After reading the article Huly posted, I'd like to increase the amount of raw meals. I've have my new rescue, Piper for 1 week. How soon can I give her some raw meals? She did have 1 bout of bloody diarrhea, but that may be from the Pedigree she got when we were staying with our kids. (No, I would NEVER buy Pedigree). I have been giving her some Ziwi canned to entice her to eat. Stools have looked good (well maybe that's not the right term LOOL) for the past three days. Am I right in thinking that raw is so natural to a dog's system that it's unlikely to cause distress? Advice??


----------



## Huly (Mar 5, 2012)

I started my kids slowly.
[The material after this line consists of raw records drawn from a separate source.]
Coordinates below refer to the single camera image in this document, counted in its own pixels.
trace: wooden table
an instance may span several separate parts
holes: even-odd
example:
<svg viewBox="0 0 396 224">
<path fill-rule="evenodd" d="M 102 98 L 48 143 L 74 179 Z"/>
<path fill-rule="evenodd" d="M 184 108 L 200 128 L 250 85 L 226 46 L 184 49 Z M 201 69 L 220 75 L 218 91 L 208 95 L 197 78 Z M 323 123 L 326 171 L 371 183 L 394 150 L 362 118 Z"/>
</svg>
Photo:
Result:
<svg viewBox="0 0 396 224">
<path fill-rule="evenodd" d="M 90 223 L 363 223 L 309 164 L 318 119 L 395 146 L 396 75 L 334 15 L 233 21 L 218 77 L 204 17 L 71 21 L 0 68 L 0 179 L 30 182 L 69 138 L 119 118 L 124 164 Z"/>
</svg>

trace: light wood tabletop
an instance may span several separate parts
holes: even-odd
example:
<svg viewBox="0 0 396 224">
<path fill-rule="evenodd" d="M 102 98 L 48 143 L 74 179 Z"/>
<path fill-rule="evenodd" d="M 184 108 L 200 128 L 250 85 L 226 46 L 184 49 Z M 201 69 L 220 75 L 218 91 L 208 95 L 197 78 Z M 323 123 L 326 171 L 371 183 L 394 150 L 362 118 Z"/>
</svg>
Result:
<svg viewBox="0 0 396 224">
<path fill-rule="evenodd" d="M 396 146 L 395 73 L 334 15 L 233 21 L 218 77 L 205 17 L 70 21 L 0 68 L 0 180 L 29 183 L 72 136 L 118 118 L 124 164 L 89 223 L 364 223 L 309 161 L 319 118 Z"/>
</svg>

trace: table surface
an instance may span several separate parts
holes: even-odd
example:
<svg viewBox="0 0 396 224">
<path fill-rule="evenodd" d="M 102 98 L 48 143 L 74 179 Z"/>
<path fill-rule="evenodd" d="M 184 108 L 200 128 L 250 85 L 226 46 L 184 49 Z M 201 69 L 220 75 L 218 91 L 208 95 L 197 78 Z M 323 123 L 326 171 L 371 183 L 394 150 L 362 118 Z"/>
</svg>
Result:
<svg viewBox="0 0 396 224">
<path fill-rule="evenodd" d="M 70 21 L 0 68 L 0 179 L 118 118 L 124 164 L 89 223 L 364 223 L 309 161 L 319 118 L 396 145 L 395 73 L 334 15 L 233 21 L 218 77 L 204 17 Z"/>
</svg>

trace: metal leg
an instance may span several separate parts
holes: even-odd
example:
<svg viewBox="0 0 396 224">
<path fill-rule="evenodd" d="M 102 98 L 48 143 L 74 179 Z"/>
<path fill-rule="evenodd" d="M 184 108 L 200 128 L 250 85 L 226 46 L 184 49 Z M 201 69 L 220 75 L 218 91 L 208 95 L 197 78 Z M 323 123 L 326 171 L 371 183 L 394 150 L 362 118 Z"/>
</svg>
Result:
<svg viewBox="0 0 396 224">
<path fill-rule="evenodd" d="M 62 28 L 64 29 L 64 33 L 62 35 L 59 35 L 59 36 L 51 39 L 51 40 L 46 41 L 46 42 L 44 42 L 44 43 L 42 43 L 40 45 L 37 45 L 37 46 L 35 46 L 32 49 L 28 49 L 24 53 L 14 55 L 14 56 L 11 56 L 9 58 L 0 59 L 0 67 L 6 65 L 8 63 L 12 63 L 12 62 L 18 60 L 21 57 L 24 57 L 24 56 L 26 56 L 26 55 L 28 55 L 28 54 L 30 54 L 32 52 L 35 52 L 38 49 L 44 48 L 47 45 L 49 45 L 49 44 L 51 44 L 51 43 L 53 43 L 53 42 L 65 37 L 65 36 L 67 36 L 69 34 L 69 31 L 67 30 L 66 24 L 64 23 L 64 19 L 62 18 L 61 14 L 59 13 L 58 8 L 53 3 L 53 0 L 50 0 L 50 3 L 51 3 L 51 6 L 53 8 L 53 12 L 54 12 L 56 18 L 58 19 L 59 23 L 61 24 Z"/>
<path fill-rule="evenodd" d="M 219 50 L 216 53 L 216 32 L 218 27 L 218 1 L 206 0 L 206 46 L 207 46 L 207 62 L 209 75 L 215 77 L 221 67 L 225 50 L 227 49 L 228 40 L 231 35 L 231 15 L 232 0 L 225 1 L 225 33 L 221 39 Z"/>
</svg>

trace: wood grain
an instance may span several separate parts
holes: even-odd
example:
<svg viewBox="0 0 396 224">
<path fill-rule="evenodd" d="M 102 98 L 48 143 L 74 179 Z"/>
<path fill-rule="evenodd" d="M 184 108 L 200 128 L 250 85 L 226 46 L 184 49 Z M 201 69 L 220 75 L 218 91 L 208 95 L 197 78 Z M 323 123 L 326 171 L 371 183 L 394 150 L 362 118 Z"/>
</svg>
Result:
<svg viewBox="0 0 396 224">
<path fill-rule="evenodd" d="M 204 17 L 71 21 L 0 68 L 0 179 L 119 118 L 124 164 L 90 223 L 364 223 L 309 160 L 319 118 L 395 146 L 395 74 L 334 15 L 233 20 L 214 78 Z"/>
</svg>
A few bites here and there, slowly increasing it then I went to one meal a day freeze dried raw and 1 meal true raw.


----------



## MMS (Aug 2, 2012)

I switched Rufus to raw the first day he was here. Granted, he didn't eat the first night because he didn't know it was food, but the next meal he had no problems. I haven't had any poop issues with the sudden switch.


----------



## Wicked Pixie (Oct 14, 2011)

As long as her poo is normal you can go ahead and switch, I would never alter the diet of a dog with a digestive upset.
I swapped the two adult girls who were previously on rubbish kibble the day i brought them home without any issues. (Couldn't bear to even give them one meal of the revolting stuff they came with lol) It was ridiculously simple. I started with chicken portions (with bone) and added plain chicken to balance if their poos were too 'boney' ie white, dry, crumbly. I stayed with chicken only for the first week and then added each new protein gradually.
Some adult dogs switch better than others, many need a while to adapt to digesting bone, so go slowly with bone to begin with. Minced (ground) chicken with the bone in can be a good option if a dog struggles with whole bones.


----------



## zellko (Jul 3, 2013)

I'm chicken (not punny) to feed her bone, especially with her history, so I'll start with just meat. Thanks!


----------



## Wicked Pixie (Oct 14, 2011)

You will need some bone content or you will get very loose stools, so try some minced chicken if you don't want to feed actual bones yet. What is her history food wise?


----------